The Capitals purged many of their highest-paid players - including Jaromir Jagr, Robert Lang, Sergei Gonchar and Michael Nylander - at or near the trading deadline, embarking on an ambitious rebuilding program that will now get a major boost from the presence of the talented Russian, projected by some scouts as the best young talent to emerge in a decade.

The NHL's draft drawing is a weighted system designed to guarantee integrity in regular-season competition. The teams with the fewest points during the regular season receive the greatest chance of having their combination selected, but - as Pittsburgh learned - there are no guarantees.

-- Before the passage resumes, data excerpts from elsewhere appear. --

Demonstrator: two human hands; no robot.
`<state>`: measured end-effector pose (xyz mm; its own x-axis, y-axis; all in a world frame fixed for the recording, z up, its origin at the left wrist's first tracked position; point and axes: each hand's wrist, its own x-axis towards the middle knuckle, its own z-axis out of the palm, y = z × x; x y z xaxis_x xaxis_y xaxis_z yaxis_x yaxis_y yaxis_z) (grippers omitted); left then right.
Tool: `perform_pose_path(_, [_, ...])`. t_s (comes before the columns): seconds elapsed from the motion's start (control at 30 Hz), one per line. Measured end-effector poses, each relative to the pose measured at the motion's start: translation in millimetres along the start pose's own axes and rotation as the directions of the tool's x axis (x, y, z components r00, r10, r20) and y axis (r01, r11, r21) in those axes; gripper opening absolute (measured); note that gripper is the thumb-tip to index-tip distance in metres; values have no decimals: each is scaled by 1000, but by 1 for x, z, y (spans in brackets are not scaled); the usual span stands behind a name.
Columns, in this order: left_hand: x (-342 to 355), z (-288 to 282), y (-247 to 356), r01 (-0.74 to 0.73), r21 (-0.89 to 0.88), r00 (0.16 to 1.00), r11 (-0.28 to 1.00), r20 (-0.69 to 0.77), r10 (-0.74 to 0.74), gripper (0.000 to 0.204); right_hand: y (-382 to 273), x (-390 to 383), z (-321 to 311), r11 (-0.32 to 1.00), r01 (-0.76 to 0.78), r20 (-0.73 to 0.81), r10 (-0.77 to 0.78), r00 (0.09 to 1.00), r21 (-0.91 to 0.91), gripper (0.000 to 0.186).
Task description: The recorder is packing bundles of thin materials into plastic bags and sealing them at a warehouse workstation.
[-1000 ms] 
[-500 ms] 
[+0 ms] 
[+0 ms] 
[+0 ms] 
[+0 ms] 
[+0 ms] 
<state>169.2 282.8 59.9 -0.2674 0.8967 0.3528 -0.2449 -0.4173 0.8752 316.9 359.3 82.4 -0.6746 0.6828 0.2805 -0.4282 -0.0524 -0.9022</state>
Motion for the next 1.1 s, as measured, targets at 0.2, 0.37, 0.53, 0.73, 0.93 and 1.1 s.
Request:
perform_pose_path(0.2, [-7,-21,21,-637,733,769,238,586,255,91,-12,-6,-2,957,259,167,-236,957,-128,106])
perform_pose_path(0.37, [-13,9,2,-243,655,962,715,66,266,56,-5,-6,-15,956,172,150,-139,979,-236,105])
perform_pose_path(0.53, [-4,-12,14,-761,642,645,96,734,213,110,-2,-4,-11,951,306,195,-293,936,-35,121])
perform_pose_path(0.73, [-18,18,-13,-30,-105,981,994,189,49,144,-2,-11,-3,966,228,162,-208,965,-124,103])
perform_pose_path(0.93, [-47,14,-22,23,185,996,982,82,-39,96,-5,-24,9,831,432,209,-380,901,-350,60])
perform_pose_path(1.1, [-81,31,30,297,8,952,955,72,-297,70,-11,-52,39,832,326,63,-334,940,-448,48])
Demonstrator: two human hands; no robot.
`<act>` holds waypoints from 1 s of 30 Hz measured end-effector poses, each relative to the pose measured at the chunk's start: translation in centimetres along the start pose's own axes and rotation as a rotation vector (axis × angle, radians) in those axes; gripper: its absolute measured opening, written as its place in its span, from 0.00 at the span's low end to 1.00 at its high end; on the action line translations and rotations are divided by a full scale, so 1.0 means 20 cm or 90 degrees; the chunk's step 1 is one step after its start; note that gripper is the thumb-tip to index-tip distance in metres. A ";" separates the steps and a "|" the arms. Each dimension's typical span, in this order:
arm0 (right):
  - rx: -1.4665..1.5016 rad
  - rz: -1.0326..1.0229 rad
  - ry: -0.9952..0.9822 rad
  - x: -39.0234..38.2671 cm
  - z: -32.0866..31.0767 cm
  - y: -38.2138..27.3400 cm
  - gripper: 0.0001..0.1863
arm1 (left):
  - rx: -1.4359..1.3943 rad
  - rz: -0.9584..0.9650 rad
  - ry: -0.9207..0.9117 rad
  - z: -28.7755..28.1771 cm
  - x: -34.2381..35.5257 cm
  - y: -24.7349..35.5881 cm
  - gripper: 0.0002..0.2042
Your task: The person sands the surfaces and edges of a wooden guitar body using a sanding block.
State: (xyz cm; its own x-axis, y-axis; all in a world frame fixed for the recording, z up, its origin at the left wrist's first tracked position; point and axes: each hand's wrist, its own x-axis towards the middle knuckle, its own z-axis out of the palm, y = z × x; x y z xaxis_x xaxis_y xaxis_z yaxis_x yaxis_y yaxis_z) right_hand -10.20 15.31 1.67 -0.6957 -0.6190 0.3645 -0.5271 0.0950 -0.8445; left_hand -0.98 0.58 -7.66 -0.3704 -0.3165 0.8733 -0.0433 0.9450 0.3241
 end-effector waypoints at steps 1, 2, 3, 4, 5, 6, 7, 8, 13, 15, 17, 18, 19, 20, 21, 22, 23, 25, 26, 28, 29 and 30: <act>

The Penguins, who finished the regular season with the fewest points (58) were assigned the greatest number of combinations, representing a 25-per-cent likelihood that their combination would emerge. The Blackhawks, tied with the Capitals with the second-lowest point total (59) but placed lower in the standings by the tie-breaking criteria, were assigned 18.8 per cent of the combinations, followed by the Capitals (14.2%) and the Columbus Blue Jackets (10.7%).

The remaining teams had the following chances: 8.1%, 6.2%, 4.7%, 3.6%, 2.7%, 2.1%, 1.5%, 1.1%, 0.8% and 0.5%.

The Caps' lottery win marked the third time in four years that the team which finished third last moved up to the No. 1 spot in the league's annual entry draft. It happend to Atlanta in 2001 (the Thrashers picked Ilya Kovalchuk) and to Florida in 2002 (the Panthers traded their pick to Columbus, which selected Rick Nash).